→ **PROBLEM**
Please write out exactly the lines of the data below from the line holding "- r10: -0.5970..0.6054" through the line holding "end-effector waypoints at", and leave out the rest.

→ **DATASET**
= Beginning of Section =
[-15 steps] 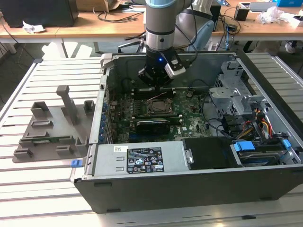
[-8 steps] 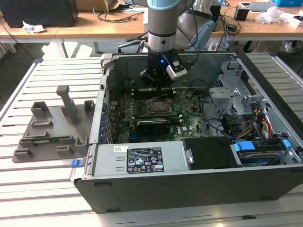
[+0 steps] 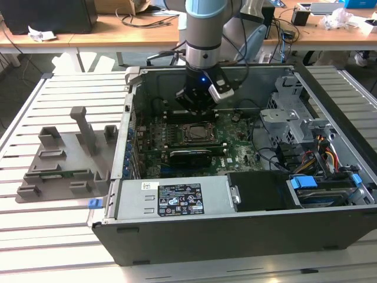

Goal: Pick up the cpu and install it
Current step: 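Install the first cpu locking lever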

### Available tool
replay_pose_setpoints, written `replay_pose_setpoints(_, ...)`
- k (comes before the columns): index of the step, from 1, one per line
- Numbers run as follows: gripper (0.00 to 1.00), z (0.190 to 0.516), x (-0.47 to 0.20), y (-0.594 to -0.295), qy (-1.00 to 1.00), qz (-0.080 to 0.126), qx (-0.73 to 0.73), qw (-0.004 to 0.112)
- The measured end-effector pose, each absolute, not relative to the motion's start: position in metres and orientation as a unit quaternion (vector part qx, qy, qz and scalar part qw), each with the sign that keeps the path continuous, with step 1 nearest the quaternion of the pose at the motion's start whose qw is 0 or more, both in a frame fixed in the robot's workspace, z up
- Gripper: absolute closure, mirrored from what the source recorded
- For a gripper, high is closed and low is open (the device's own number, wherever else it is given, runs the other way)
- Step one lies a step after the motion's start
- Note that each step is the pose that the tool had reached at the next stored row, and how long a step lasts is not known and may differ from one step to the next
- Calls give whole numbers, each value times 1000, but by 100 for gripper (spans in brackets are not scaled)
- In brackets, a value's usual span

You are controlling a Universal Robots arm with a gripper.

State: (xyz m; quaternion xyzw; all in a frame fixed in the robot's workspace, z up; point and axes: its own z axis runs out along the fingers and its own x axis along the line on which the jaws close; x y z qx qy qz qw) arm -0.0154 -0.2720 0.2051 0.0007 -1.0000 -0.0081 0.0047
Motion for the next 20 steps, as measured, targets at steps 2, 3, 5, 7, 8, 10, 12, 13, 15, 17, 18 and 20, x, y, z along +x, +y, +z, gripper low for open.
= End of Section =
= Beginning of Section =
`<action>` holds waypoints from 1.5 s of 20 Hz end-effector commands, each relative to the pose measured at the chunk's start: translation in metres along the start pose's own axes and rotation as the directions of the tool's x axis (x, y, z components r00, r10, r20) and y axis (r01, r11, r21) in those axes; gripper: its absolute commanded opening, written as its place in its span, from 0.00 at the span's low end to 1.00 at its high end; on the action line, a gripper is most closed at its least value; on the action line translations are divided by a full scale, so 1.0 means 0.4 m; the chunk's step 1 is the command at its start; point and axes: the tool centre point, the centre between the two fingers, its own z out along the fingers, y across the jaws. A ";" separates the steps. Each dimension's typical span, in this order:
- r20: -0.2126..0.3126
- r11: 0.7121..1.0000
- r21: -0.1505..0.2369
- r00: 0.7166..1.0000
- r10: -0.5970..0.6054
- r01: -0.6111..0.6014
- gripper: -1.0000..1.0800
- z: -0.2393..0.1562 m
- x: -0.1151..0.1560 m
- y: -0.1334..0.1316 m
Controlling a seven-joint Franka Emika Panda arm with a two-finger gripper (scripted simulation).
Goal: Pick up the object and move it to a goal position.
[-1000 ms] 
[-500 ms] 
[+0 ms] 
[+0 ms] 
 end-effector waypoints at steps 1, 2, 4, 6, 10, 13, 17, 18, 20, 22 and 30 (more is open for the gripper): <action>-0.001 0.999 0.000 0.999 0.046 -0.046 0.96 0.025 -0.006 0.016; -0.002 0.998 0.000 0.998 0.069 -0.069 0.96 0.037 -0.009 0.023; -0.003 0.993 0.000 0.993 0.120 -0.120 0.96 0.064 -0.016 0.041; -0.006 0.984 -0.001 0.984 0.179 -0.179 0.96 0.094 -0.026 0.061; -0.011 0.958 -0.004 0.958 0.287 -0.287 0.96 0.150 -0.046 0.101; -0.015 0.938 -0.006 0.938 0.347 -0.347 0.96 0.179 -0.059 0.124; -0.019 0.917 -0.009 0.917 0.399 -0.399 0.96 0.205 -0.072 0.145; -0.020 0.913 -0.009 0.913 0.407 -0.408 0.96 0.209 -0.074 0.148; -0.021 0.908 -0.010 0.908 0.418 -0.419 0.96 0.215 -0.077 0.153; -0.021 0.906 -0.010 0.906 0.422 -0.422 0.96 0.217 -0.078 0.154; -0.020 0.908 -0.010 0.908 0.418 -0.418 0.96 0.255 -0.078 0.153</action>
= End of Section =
→ **TASK RESPONSE**
- r10: -0.5970..0.6054
- r01: -0.6111..0.6014
- gripper: -1.0000..1.0800
- z: -0.2393..0.1562 m
- x: -0.1151..0.1560 m
- y: -0.1334..0.1316 m
Controlling a seven-joint Franka Emika Panda arm with a two-finger gripper (scripted simulation).
Goal: Pick up the object and move it to a goal position.
[-1000 ms] 
[-500 ms] 
[+0 ms] 
[+0 ms] 
 end-effector waypoints at steps 1, 2, 4, 6, 10, 13, 17, 18, 20, 22 and 30 (more is open for the gripper): <action>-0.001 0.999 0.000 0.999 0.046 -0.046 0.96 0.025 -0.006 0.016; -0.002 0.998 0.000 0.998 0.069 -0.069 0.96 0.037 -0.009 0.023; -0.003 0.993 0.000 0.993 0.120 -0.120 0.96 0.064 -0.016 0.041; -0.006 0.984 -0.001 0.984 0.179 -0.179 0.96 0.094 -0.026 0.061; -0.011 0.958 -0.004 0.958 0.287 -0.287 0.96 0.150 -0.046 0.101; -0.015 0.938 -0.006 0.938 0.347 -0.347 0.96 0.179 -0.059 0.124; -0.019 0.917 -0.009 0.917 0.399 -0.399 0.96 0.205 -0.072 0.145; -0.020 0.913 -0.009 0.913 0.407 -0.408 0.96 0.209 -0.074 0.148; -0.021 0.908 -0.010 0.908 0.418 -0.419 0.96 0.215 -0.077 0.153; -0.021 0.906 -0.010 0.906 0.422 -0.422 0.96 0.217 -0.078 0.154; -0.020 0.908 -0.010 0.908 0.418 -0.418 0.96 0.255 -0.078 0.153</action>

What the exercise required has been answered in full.